Count, please, the lines in the listing below that contain "looking", and reply with the count only.

[Opening Provided material section]

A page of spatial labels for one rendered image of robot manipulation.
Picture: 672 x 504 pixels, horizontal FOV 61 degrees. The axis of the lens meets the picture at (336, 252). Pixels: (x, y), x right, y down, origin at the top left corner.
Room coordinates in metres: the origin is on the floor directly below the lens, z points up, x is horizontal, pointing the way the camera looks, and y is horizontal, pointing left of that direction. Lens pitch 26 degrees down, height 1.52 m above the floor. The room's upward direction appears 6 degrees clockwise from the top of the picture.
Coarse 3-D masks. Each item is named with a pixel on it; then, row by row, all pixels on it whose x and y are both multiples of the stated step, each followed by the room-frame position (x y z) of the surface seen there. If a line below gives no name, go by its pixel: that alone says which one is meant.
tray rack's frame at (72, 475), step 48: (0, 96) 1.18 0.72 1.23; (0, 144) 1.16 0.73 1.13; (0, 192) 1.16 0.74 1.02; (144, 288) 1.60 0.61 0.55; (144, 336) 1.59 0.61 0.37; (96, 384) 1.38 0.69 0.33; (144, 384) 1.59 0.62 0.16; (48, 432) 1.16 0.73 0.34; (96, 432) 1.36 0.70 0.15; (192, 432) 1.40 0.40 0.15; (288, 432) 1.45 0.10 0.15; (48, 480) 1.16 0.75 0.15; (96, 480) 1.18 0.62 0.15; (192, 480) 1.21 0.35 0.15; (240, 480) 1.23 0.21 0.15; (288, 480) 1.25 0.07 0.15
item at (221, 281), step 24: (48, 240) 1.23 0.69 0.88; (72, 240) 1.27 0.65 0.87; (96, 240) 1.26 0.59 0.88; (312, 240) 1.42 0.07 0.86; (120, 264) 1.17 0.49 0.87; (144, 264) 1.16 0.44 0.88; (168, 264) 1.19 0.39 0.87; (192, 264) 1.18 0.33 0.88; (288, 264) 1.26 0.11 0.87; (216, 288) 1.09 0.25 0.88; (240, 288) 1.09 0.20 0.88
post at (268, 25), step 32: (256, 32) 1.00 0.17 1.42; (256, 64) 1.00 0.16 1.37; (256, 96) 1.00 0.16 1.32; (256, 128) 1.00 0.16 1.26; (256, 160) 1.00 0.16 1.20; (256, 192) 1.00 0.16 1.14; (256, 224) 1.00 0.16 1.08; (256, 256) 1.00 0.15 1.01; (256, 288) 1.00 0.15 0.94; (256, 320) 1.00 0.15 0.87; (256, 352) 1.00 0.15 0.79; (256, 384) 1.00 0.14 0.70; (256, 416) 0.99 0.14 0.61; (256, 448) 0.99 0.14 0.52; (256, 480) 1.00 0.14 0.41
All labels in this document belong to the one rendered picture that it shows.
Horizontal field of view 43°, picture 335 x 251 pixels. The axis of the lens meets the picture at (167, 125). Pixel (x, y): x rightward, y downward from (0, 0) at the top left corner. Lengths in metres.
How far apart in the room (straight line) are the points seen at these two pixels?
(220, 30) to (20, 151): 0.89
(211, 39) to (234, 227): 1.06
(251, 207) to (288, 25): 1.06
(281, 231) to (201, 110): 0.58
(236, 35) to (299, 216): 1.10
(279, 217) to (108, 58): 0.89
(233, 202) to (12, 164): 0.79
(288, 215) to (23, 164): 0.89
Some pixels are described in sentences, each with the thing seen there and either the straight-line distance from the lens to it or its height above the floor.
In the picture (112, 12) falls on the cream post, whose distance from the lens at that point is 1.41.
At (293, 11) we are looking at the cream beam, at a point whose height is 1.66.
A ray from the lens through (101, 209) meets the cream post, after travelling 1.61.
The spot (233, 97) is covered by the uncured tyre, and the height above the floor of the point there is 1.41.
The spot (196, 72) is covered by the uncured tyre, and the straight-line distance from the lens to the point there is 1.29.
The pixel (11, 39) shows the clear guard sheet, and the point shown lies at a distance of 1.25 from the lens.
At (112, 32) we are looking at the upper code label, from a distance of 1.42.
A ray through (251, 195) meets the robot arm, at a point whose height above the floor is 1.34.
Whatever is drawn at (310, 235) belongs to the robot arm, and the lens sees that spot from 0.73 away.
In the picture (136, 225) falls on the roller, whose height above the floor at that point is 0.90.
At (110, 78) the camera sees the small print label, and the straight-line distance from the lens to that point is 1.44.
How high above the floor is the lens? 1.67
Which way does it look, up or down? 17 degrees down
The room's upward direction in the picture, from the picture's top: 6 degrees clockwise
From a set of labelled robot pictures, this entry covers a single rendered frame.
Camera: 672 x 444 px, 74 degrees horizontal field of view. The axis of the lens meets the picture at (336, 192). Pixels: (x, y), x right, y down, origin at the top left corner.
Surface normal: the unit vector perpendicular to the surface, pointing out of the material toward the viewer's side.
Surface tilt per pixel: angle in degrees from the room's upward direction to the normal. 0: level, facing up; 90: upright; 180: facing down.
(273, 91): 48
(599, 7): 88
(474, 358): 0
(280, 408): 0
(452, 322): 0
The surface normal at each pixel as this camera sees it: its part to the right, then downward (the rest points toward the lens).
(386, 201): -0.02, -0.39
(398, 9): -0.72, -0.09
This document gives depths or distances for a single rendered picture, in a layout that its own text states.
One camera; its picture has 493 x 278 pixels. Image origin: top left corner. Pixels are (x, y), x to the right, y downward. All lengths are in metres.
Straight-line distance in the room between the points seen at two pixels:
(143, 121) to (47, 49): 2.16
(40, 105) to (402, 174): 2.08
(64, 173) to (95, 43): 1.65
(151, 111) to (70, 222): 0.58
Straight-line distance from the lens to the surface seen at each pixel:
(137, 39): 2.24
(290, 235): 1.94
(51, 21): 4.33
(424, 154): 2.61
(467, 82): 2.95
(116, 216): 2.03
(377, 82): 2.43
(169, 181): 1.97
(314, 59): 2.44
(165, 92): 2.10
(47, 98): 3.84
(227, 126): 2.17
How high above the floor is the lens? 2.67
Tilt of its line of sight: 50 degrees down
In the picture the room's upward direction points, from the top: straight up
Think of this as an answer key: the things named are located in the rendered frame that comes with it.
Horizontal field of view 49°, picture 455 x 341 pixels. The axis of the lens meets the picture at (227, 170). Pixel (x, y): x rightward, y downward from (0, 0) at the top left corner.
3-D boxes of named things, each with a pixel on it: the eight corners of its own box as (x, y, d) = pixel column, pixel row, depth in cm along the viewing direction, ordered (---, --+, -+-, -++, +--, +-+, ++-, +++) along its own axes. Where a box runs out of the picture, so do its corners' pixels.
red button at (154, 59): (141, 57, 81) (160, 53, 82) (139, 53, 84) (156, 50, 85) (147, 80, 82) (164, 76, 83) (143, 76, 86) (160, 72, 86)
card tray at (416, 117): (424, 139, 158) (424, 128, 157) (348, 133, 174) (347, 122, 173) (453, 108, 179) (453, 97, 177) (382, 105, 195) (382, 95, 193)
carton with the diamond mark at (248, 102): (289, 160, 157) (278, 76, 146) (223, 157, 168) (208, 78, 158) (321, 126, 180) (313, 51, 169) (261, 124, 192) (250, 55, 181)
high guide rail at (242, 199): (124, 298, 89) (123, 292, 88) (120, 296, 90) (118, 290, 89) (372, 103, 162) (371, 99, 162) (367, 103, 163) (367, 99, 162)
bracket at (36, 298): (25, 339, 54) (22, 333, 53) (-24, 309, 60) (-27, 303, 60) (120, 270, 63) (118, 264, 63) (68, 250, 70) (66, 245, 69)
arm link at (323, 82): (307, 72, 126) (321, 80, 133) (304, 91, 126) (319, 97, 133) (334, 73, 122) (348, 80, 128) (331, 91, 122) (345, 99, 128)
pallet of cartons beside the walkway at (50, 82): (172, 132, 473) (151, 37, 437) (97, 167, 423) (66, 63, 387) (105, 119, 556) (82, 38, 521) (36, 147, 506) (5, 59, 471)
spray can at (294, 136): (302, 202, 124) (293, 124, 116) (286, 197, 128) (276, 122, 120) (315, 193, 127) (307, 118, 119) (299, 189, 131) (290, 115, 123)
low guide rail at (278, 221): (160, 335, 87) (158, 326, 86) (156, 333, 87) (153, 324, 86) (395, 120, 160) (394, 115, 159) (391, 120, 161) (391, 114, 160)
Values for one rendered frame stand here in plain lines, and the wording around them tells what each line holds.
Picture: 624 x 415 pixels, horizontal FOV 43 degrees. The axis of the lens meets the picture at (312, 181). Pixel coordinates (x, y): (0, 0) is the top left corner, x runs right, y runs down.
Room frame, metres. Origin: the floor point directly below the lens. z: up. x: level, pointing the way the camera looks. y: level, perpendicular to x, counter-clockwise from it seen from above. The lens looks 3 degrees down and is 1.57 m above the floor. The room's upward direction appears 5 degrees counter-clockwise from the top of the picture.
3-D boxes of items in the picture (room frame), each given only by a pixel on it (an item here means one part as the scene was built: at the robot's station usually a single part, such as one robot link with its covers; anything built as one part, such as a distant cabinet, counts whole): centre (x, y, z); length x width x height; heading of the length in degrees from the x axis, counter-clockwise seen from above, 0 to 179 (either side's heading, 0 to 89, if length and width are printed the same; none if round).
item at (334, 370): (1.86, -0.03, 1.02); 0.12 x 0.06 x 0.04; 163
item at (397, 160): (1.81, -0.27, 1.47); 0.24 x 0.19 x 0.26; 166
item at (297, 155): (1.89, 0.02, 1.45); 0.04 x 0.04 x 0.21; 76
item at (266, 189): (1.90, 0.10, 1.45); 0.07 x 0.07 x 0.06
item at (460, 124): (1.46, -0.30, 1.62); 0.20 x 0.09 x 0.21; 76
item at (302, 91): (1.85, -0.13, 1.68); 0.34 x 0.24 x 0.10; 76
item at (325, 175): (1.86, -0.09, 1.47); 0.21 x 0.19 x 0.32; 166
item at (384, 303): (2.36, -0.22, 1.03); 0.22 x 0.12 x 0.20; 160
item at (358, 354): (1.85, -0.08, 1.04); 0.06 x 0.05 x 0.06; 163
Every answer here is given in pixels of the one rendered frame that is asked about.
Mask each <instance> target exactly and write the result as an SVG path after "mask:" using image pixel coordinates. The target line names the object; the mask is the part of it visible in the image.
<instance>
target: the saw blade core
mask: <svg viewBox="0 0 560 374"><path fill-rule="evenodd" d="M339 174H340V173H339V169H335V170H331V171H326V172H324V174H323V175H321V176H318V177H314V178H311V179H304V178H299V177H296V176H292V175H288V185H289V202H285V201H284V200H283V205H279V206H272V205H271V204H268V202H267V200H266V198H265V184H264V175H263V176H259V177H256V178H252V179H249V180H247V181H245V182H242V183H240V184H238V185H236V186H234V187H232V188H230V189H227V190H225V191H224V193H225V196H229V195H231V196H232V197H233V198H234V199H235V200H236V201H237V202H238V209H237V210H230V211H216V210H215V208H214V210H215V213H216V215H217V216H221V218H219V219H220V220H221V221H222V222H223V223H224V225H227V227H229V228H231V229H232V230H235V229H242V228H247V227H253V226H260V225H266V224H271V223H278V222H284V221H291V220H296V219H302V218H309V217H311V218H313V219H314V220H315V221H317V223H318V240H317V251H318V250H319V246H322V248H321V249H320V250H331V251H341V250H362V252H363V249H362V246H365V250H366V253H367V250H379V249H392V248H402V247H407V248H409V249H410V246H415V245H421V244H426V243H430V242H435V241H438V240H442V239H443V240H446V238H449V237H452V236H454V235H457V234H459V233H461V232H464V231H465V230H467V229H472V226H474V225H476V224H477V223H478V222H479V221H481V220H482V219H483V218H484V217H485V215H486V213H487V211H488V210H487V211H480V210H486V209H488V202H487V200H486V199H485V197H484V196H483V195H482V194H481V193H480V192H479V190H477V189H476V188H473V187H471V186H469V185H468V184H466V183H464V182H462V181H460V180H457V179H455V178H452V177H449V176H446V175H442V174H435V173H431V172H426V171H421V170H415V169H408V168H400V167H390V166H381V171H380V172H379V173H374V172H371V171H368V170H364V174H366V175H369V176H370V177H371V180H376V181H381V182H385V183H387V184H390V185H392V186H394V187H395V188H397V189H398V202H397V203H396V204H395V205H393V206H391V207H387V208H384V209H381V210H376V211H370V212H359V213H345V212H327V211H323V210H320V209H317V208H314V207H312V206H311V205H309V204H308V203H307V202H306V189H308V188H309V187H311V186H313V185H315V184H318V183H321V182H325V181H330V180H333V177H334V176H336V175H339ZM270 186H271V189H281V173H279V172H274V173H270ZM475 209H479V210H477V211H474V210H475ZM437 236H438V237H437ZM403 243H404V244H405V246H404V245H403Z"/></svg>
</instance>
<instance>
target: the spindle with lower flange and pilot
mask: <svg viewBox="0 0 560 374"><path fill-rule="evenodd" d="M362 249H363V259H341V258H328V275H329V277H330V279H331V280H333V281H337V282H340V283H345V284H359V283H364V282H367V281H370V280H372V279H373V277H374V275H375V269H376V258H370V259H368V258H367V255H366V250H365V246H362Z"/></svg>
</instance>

[Closing Provided material section]

* Result of the exercise:
2